PROVIDED RECORDS:
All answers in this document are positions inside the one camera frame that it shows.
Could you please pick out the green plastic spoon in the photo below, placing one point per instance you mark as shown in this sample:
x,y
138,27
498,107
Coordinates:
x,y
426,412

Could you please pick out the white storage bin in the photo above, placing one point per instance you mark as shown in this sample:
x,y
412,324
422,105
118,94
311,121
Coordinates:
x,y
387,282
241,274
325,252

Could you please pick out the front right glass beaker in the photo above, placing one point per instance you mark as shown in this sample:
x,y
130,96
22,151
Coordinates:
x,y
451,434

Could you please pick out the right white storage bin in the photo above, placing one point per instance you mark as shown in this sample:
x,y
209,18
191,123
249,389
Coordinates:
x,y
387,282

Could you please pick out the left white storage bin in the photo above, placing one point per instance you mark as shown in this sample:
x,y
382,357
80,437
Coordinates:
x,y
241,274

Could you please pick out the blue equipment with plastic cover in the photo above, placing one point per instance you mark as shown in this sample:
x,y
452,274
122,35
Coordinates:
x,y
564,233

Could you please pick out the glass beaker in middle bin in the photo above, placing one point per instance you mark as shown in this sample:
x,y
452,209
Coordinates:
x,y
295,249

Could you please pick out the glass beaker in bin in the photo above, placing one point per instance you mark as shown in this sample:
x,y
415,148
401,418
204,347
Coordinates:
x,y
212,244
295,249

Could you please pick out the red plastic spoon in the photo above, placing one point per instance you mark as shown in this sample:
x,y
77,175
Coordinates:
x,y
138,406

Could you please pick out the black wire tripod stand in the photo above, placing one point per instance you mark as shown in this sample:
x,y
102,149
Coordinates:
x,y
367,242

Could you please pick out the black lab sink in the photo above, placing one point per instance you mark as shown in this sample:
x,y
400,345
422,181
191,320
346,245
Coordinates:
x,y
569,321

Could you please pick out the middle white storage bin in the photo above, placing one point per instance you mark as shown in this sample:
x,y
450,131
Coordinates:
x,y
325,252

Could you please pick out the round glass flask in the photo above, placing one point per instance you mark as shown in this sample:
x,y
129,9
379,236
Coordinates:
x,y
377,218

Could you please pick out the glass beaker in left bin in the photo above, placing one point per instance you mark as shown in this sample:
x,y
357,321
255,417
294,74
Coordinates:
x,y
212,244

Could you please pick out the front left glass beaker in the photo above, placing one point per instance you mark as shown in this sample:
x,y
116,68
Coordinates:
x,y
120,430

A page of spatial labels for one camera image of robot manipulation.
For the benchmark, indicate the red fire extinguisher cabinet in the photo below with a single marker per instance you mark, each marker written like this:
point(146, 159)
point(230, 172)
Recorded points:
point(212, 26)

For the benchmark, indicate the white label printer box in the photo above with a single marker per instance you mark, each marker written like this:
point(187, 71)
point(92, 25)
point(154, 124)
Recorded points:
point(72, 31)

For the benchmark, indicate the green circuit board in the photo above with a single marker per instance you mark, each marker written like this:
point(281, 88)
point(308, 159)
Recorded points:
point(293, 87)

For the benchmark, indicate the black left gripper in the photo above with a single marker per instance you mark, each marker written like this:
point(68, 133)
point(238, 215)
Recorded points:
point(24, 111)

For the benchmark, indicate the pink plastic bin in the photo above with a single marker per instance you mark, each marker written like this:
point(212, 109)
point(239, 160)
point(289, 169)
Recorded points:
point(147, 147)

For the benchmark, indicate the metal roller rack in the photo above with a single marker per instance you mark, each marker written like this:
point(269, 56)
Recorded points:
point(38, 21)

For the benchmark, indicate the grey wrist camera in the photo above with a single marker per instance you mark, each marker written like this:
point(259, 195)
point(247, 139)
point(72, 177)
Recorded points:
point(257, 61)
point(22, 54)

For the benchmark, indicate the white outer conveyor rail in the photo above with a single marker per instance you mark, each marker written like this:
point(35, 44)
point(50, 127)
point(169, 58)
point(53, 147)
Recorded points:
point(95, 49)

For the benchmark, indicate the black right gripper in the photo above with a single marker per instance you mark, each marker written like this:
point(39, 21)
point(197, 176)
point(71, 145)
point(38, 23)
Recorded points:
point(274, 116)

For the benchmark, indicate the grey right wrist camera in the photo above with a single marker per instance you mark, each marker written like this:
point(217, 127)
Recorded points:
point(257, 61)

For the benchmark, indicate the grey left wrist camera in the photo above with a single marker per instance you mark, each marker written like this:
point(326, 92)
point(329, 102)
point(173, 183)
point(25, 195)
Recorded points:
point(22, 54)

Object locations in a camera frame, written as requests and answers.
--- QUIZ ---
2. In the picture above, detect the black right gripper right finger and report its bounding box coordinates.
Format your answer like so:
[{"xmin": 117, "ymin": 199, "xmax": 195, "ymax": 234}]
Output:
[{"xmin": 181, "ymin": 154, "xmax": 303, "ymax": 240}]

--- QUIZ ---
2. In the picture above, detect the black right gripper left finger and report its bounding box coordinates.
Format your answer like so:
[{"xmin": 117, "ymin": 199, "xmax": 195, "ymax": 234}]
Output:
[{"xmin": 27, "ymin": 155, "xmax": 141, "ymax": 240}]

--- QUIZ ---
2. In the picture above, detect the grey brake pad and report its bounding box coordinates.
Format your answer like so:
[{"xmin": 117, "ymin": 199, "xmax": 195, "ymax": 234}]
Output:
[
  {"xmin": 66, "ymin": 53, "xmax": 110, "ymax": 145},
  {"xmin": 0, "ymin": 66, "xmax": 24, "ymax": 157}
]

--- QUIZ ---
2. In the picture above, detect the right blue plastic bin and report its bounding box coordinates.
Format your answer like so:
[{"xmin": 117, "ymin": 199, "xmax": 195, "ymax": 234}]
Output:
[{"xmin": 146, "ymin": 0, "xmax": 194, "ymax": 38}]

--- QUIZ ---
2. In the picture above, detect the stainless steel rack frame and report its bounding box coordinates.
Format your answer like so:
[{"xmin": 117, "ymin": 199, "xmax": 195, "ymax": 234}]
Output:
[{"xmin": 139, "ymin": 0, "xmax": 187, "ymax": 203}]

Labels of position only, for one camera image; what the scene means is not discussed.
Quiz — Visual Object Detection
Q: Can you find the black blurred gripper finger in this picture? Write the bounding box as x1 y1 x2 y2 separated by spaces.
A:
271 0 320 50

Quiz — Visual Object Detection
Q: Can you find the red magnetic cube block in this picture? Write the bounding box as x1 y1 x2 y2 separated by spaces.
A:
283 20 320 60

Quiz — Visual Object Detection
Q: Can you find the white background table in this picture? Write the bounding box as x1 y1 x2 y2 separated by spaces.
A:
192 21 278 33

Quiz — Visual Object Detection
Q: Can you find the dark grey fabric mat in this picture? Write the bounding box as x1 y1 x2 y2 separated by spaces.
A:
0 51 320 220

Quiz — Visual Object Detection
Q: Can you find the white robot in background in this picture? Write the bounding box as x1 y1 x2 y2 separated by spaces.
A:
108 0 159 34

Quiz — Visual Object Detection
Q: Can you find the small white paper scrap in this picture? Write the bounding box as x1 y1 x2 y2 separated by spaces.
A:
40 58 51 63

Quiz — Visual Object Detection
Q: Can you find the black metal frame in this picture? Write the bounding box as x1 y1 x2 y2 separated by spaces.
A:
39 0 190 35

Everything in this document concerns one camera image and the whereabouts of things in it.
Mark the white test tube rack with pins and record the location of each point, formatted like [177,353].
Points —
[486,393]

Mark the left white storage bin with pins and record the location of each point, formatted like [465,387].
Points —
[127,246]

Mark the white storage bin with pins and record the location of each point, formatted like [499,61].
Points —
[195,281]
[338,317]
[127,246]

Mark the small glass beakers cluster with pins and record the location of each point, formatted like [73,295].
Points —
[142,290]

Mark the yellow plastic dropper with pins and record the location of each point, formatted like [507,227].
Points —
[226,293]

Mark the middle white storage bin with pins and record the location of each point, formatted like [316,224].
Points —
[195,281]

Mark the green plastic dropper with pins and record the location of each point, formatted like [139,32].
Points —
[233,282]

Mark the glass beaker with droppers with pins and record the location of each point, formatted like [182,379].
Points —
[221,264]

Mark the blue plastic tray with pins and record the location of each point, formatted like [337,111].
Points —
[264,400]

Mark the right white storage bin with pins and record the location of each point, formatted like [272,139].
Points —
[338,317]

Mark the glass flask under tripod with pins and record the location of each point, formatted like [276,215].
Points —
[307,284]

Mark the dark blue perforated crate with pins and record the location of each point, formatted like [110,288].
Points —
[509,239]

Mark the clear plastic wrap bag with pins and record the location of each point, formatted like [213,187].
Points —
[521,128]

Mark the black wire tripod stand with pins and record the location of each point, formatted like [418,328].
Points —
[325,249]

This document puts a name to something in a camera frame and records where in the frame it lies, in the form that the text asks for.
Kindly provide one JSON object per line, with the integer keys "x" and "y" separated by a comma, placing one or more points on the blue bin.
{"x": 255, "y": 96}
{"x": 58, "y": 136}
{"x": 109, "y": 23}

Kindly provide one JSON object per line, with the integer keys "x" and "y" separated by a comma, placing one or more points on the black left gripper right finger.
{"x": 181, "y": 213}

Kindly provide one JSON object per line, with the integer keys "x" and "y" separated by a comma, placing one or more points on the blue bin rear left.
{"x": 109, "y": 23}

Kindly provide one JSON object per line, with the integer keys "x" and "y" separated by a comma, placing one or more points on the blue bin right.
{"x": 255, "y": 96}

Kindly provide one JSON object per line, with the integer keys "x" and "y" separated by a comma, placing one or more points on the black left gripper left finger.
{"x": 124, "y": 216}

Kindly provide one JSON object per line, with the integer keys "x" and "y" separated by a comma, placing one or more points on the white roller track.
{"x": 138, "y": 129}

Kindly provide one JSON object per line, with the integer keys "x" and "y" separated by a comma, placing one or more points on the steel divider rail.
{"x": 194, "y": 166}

...

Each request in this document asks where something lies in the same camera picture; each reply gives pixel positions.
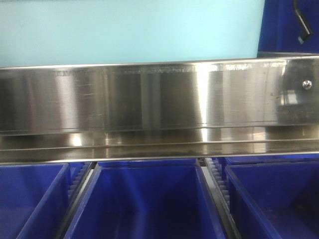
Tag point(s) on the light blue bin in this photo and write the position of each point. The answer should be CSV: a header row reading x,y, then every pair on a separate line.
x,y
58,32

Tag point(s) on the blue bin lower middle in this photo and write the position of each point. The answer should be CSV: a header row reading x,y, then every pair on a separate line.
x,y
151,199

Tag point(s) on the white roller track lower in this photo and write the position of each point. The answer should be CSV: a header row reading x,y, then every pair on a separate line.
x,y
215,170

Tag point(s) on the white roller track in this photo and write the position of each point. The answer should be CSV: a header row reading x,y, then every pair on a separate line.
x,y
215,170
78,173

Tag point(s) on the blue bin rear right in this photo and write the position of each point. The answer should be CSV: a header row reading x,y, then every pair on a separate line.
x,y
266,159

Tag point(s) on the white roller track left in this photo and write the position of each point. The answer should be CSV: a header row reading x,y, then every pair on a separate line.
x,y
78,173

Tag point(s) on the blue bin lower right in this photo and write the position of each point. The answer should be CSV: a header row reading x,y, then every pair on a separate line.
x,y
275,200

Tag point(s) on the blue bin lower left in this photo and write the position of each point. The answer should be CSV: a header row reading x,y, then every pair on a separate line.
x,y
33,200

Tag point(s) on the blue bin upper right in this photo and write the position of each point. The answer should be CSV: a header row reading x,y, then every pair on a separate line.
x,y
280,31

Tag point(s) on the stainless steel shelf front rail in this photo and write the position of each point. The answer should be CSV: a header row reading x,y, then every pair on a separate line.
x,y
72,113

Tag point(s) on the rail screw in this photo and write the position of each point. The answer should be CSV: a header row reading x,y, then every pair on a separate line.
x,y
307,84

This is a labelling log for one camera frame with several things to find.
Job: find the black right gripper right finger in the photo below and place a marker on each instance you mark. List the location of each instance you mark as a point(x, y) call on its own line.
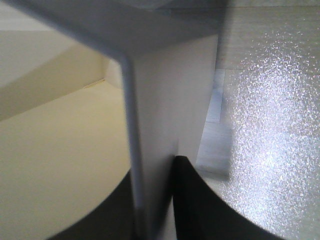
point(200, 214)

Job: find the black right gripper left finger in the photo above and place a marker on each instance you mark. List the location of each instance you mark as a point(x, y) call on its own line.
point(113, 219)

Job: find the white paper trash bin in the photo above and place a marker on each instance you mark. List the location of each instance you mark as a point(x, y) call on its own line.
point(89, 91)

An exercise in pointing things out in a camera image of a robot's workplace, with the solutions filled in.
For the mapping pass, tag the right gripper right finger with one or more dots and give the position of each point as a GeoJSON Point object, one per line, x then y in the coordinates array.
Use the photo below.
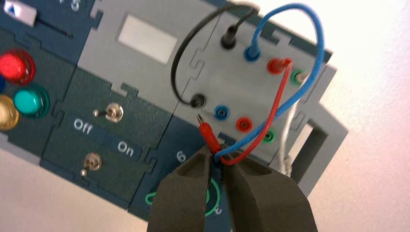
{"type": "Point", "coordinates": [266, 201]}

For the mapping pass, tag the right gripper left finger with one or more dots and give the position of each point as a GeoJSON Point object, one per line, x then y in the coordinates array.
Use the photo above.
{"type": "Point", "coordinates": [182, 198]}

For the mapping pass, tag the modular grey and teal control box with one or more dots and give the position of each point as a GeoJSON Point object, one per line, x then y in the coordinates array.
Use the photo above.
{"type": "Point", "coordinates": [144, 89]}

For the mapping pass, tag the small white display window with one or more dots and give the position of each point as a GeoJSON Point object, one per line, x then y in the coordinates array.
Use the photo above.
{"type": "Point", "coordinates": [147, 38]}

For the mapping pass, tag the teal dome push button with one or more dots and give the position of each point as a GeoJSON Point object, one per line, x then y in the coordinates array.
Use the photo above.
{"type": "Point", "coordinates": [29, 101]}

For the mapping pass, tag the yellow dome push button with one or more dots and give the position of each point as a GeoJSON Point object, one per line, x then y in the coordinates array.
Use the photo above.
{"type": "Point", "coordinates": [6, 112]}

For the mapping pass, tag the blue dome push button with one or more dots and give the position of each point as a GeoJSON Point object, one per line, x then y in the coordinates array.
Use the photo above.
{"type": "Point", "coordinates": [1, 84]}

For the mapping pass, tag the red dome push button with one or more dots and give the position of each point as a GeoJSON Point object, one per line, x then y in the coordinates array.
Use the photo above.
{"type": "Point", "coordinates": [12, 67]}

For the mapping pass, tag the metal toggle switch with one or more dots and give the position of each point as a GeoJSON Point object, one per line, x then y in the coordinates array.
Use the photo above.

...

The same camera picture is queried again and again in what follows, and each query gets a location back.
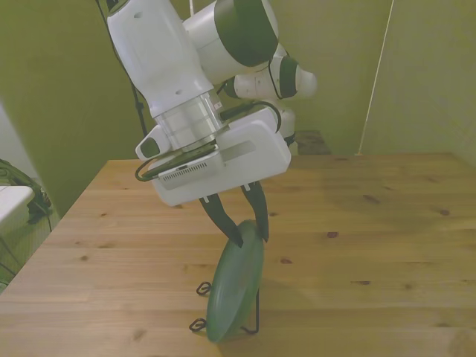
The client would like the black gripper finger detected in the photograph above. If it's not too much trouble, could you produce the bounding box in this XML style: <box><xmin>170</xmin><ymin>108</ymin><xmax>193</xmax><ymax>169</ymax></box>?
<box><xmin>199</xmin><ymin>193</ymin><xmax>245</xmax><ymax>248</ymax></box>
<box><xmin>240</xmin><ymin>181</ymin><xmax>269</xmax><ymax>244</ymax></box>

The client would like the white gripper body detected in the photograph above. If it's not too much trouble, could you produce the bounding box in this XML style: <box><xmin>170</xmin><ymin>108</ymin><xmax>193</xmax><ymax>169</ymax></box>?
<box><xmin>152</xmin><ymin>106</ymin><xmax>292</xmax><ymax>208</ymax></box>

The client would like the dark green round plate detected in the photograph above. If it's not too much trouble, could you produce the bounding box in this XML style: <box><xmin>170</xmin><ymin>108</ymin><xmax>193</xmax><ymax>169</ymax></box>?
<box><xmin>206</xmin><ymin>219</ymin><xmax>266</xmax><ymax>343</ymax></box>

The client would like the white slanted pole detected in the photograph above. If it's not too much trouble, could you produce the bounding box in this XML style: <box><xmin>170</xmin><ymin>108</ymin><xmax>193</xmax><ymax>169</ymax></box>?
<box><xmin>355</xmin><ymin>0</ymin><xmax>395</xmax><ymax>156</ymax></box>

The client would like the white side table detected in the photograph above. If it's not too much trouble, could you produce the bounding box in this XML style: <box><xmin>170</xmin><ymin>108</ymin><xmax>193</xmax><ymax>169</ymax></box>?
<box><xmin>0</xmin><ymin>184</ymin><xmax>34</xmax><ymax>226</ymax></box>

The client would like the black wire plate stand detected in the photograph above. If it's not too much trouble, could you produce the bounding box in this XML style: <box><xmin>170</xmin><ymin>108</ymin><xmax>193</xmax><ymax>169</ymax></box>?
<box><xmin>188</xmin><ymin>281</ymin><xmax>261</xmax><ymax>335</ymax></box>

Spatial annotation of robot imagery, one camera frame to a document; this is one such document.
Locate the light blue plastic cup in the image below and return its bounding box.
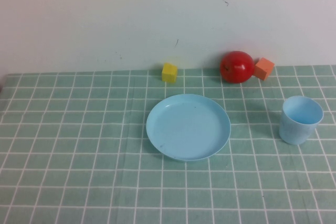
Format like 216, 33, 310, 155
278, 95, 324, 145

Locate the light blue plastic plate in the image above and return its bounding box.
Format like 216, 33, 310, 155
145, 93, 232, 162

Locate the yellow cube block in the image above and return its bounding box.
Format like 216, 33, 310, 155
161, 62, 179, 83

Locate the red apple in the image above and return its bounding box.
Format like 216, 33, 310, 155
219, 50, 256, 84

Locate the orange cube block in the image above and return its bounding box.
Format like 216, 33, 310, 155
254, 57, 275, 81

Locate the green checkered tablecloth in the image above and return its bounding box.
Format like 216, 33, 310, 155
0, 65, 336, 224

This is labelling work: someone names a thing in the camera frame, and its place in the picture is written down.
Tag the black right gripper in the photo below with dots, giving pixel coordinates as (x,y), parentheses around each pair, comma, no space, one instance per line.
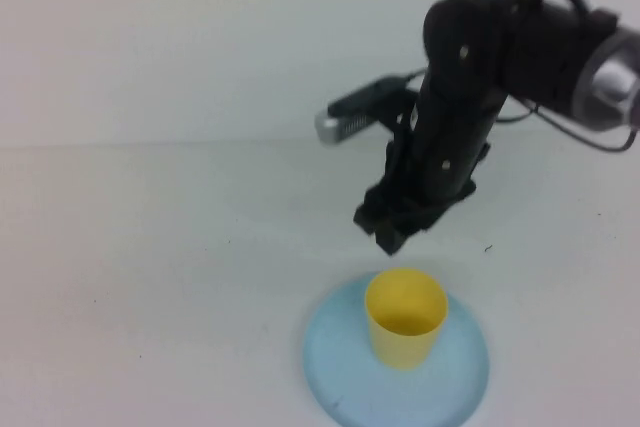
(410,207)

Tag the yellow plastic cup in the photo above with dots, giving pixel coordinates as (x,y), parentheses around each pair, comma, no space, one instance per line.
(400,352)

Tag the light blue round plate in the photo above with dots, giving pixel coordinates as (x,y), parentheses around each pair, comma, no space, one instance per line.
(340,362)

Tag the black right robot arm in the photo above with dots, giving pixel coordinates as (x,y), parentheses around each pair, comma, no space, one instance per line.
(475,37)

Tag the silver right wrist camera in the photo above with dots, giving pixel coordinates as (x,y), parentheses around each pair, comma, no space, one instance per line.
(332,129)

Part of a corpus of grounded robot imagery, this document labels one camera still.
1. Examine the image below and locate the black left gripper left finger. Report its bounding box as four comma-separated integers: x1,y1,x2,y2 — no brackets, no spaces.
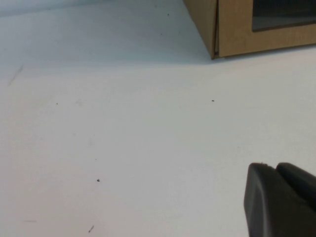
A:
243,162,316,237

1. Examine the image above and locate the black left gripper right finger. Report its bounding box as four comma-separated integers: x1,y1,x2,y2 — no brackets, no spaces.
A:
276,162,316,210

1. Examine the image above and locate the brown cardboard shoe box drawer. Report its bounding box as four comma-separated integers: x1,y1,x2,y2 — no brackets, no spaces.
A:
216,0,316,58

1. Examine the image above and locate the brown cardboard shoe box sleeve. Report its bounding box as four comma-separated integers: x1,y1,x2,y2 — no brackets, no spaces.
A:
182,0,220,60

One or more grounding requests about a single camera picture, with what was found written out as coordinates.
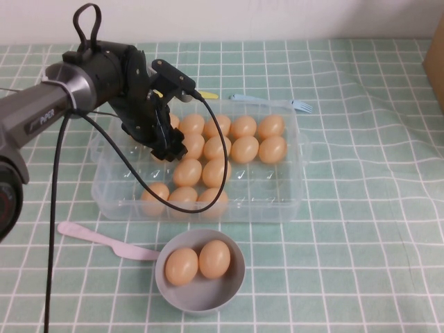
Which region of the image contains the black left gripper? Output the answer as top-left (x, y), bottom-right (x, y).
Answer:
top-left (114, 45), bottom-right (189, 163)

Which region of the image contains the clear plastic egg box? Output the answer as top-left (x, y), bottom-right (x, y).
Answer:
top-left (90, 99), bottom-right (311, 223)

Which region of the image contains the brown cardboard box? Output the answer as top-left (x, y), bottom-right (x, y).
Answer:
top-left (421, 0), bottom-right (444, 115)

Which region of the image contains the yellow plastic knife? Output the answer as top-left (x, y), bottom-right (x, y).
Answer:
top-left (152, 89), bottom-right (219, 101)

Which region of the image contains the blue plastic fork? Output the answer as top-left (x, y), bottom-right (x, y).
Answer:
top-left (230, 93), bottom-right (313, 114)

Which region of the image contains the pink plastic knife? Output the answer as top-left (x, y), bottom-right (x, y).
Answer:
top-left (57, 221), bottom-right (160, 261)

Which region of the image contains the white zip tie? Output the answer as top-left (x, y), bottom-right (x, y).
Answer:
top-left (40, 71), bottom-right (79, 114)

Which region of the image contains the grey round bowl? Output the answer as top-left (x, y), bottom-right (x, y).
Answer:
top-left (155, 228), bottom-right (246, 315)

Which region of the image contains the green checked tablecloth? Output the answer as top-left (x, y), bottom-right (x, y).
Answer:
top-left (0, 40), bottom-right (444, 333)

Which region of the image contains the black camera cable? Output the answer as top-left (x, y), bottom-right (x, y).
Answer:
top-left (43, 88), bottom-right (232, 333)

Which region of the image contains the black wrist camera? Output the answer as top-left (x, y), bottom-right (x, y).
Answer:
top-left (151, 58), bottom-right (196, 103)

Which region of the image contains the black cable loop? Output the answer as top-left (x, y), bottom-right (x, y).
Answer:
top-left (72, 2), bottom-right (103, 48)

WHAT THE TASK ASKS:
Lines from the entries that contain the string "region" are what must be copied.

RESULT OF THE TASK:
Which region of the image contains the black left gripper? Output the answer as top-left (x, y), bottom-right (x, y).
Which region of the image contains the clear plastic egg box? Output the answer as top-left (x, y), bottom-right (x, y).
Which region of the image contains the brown cardboard box? Output the answer as top-left (x, y), bottom-right (x, y).
Which region of the image contains the yellow plastic knife? Output the answer as top-left (x, y), bottom-right (x, y).
Which region of the image contains the blue plastic fork? Output the answer as top-left (x, y), bottom-right (x, y).
Which region of the image contains the pink plastic knife? Output the answer as top-left (x, y), bottom-right (x, y).
Which region of the image contains the white zip tie? Output the answer as top-left (x, y), bottom-right (x, y).
Which region of the image contains the grey round bowl? Output the answer as top-left (x, y), bottom-right (x, y).
Which region of the image contains the green checked tablecloth? Output the answer as top-left (x, y), bottom-right (x, y).
Which region of the image contains the black camera cable? Output the answer as top-left (x, y), bottom-right (x, y).
Which region of the image contains the black wrist camera? Output the answer as top-left (x, y), bottom-right (x, y).
Which region of the image contains the black cable loop? Output the answer as top-left (x, y), bottom-right (x, y).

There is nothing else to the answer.